Estimating Model Performance Under Covariate Shift Without Labels
Jakub Białek, Juhani Kivimäki, Wojtek Kuberski, Nikolaos Perrakis
TL;DR
PAPE tackles the problem of estimating binary classifier performance after deployment when labels are unavailable and data shift covariates change. It combines density-ratio estimation to align source and target distributions with a calibrated score transformation, enabling CBPE-style estimation for any metric derived from the confusion matrix and providing uncertainty bounds under approximate calibration. The method extends prior unsupervised estimators beyond accuracy, demonstrates strong empirical gains across 900 dataset-model combinations and 36k data chunks, and discusses practical limitations and future extensions. The work offers a scalable, non-invasive monitoring approach with potential to quantify business impact and guide retraining or downstream process adjustments without requiring labeled production data.
Abstract
After deployment, machine learning models often experience performance degradation due to shifts in data distribution.

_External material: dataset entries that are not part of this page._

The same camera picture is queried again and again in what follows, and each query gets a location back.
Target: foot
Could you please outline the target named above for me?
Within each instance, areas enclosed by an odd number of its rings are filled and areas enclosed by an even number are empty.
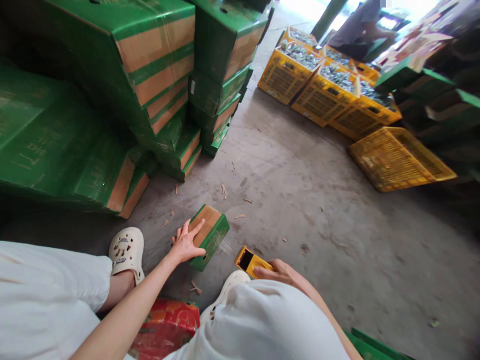
[[[218,305],[226,304],[227,298],[229,296],[229,291],[233,289],[238,284],[248,283],[250,280],[250,276],[242,270],[236,270],[230,274],[230,276],[226,279],[223,287],[221,288],[220,295],[218,298],[207,307],[200,315],[200,326],[205,324],[206,322],[213,320],[215,315],[215,309]]]
[[[144,252],[144,236],[140,229],[127,227],[119,231],[110,244],[108,257],[113,263],[112,276],[130,270],[134,274],[135,286],[145,279],[142,270]]]

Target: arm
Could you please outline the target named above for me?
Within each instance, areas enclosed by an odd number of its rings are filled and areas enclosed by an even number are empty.
[[[365,22],[365,35],[366,39],[371,41],[377,39],[388,38],[394,40],[397,37],[397,33],[395,31],[383,31],[377,27],[376,22]]]
[[[255,275],[257,275],[259,279],[276,280],[281,283],[291,285],[307,295],[330,320],[330,323],[335,329],[338,337],[340,338],[341,344],[343,345],[343,348],[350,359],[362,360],[359,352],[352,345],[347,335],[345,335],[339,323],[337,320],[335,320],[332,312],[329,310],[327,304],[322,299],[318,291],[315,290],[312,284],[310,284],[307,279],[296,272],[290,265],[281,260],[277,259],[270,261],[270,265],[273,266],[274,271],[267,270],[263,267],[256,267],[254,269]]]
[[[123,359],[159,295],[160,290],[178,264],[196,256],[205,255],[205,249],[195,247],[194,236],[205,220],[189,232],[190,219],[177,237],[172,237],[170,252],[85,339],[71,359]]]

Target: white pants
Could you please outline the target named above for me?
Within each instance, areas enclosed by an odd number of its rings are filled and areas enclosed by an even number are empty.
[[[0,241],[0,359],[69,359],[99,324],[112,261]],[[349,360],[327,316],[296,288],[234,287],[227,303],[166,359]]]

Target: concrete floor
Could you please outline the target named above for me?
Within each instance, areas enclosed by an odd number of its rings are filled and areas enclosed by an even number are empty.
[[[136,226],[145,237],[148,273],[176,229],[209,204],[226,214],[231,229],[203,272],[180,266],[163,296],[205,308],[246,245],[303,274],[346,329],[356,327],[418,360],[478,359],[480,249],[463,221],[421,188],[376,192],[346,153],[348,139],[256,89],[282,30],[310,31],[315,23],[305,9],[303,15],[288,9],[290,3],[277,6],[216,158],[202,157],[177,195],[176,181],[159,174],[128,221],[48,208],[13,219],[1,239],[105,255],[117,231]],[[240,214],[245,218],[235,220]],[[190,280],[201,295],[190,291]],[[439,327],[429,326],[433,319]]]

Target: yellow plastic crate
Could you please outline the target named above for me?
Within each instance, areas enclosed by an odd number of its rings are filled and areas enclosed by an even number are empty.
[[[383,127],[348,150],[373,186],[382,193],[457,177],[402,127]]]
[[[329,57],[329,56],[327,55],[327,50],[331,50],[331,51],[333,51],[334,53],[340,54],[340,55],[341,55],[342,57],[344,57],[344,58],[348,58],[348,59],[349,59],[349,61],[348,61],[348,66],[345,66],[345,65],[337,62],[338,66],[340,66],[340,68],[343,69],[343,70],[345,70],[345,71],[349,71],[349,72],[351,72],[351,73],[353,73],[353,74],[358,74],[357,67],[355,66],[355,61],[354,61],[352,58],[350,58],[350,57],[348,57],[347,55],[345,55],[344,53],[342,53],[342,52],[334,49],[333,47],[330,47],[330,46],[328,46],[328,45],[325,45],[324,47],[321,48],[320,54],[321,54],[322,57],[327,58],[327,59],[329,59],[329,60],[331,60],[331,61],[333,61],[333,62],[336,62],[336,61],[334,61],[331,57]]]
[[[321,59],[319,54],[308,50],[307,47],[305,48],[308,54],[313,54],[316,58]],[[319,66],[320,63],[313,70],[310,70],[283,53],[279,46],[273,50],[257,86],[282,104],[288,105]]]
[[[282,43],[283,40],[287,40],[289,43],[292,42],[292,41],[297,41],[299,43],[302,43],[304,44],[308,49],[314,51],[314,47],[315,46],[311,46],[310,44],[307,44],[306,42],[303,42],[301,41],[300,39],[297,39],[295,37],[292,36],[291,34],[291,30],[295,30],[296,32],[298,33],[301,33],[307,37],[309,37],[310,39],[312,39],[315,43],[318,43],[317,39],[315,38],[315,36],[313,36],[312,34],[308,34],[304,31],[301,31],[301,30],[298,30],[297,28],[293,27],[293,26],[289,26],[286,28],[285,32],[283,33],[283,36],[281,37],[280,39],[280,43]]]
[[[353,60],[353,63],[359,75],[363,75],[365,78],[377,82],[380,77],[380,73],[377,70],[371,68],[368,64],[364,62]]]
[[[330,120],[349,109],[360,97],[360,82],[357,75],[350,73],[350,80],[355,84],[355,93],[351,93],[321,75],[323,67],[333,62],[330,58],[321,61],[320,68],[310,79],[291,108],[315,124],[325,127]]]

It is challenging to assess post-deployment performance accurately when labels are missing or delayed. Existing proxy methods, such as data drift detection, fail to measure the effects of these shifts adequately. To address this, we introduce a new method for evaluating binary classification models on unlabeled tabular data that accurately estimates model performance under covariate shift and call it Probabilistic Adaptive Performance Estimation (PAPE). It can be applied to any performance metric defined with elements of the confusion matrix. Crucially, PAPE operates independently of the original model, relying only on its predictions and probability estimates, and does not need any assumptions about the nature of covariate shift, learning directly from data instead. We tested PAPE using over 900 dataset-model combinations from US census data, assessing its performance against several benchmarks through various metrics. Our findings show that PAPE outperforms other methodologies, making it a superior choice for estimating the performance of binary classification models.